APPENDIX
81. NOTES ON "THUS SPAKE ZARATHUSTRA" BY ANTHONY M. LUDOVICI. (continued)
In the last paragraph of the Prologue, verse 7, Zarathustra gives us a
foretaste of his teaching concerning the big and the little sagacities,
expounded subsequently. He says he would he were as wise as his serpent;
this desire will be found explained in the discourse entitled "The
Despisers of the Body", which I shall have occasion to refer to later.
...
THE DISCOURSES.
Chapter I. The Three Metamorphoses.
This opening discourse is a parable in which Zarathustra discloses the
mental development of all creators of new values. It is the story of a
life which reaches its consummation in attaining to a second ingenuousness
or in returning to childhood. Nietzsche, the supposed anarchist, here
plainly disclaims all relationship whatever to anarchy, for he shows us
that only by bearing the burdens of the existing law and submitting to it
patiently, as the camel submits to being laden, does the free spirit
acquire that ascendancy over tradition which enables him to meet and master
the dragon "Thou shalt,"--the dragon with the values of a thousand years
glittering on its scales.
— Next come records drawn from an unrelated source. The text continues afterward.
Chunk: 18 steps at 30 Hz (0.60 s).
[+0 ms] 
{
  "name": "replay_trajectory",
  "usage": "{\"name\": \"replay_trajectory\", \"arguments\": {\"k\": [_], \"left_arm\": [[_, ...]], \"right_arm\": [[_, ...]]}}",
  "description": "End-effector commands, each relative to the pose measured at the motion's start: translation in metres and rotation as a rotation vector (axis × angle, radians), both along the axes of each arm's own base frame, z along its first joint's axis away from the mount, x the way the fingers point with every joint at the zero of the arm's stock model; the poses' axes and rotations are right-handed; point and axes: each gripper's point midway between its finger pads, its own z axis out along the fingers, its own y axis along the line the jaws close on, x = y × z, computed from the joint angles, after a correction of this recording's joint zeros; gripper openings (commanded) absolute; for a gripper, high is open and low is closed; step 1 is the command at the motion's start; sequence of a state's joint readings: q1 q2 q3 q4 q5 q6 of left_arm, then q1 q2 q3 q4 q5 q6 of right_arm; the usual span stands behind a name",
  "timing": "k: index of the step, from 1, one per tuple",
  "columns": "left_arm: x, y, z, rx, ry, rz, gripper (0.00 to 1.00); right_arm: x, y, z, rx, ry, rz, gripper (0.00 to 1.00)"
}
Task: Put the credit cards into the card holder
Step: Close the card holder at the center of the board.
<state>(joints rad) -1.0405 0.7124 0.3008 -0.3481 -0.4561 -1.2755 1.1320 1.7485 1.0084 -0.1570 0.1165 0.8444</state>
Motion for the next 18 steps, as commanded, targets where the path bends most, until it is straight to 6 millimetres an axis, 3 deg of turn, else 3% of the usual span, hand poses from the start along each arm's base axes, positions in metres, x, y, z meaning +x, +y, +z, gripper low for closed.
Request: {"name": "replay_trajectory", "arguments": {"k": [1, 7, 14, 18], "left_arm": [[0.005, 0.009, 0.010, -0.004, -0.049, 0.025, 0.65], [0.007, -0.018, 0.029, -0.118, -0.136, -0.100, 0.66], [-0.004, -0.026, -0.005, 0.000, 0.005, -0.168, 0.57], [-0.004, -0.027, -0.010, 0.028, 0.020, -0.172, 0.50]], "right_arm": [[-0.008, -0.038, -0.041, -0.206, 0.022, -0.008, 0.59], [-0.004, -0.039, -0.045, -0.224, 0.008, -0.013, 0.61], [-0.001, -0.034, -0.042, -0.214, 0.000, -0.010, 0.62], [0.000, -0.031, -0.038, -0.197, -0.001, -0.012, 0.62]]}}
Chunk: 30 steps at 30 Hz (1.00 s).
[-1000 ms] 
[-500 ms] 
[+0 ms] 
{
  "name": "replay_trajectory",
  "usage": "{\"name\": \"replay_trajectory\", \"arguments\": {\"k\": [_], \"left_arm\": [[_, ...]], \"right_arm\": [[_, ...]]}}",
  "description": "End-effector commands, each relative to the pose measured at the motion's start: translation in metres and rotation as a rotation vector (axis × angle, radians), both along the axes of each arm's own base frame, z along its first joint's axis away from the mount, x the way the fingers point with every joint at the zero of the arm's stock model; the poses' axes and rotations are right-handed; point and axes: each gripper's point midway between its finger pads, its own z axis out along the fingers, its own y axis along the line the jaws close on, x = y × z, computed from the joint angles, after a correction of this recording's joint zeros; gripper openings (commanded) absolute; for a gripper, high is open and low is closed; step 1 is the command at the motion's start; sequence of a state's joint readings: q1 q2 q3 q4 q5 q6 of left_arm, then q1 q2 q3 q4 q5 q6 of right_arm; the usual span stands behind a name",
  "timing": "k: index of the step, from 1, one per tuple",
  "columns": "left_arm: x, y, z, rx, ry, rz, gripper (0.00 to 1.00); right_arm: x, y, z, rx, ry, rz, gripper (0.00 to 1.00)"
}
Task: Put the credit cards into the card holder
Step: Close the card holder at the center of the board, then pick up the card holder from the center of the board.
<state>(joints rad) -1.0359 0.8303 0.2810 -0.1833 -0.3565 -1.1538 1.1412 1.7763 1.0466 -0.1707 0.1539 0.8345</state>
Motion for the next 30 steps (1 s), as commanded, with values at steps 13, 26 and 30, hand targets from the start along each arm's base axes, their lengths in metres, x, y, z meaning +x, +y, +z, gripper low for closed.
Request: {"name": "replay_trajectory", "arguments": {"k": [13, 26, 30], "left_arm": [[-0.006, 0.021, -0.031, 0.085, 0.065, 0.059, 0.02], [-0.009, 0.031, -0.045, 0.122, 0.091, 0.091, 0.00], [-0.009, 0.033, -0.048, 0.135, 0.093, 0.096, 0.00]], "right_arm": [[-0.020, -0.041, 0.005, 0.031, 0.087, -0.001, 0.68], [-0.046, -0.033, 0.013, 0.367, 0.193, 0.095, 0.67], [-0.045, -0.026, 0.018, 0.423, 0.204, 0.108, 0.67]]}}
There are two lessons in this discourse: first,
that in order to create one must be as a little child; secondly, that it is
only through existing law and order that one attains to that height from
which new law and new order may be promulgated.
Chapter II. The Academic Chairs of Virtue.
Almost the whole of this is quite comprehensible. It is a discourse
against all those who confound virtue with tameness and smug ease, and who
regard as virtuous only that which promotes security and tends to deepen
sleep.
Chapter IV. The Despisers of the Body.
Here Zarathustra gives names to the intellect and the instincts; he calls
the one "the little sagacity" and the latter "the big sagacity."
Schopenhauer's teaching concerning the intellect is fully endorsed here.
"An instrument of thy body is also thy little sagacity, my brother, which
thou callest 'spirit,'" says Zarathustra. From beginning to end it is a
warning to those who would think too lightly of the instincts and unduly
exalt the intellect and its derivatives: Reason and Understanding.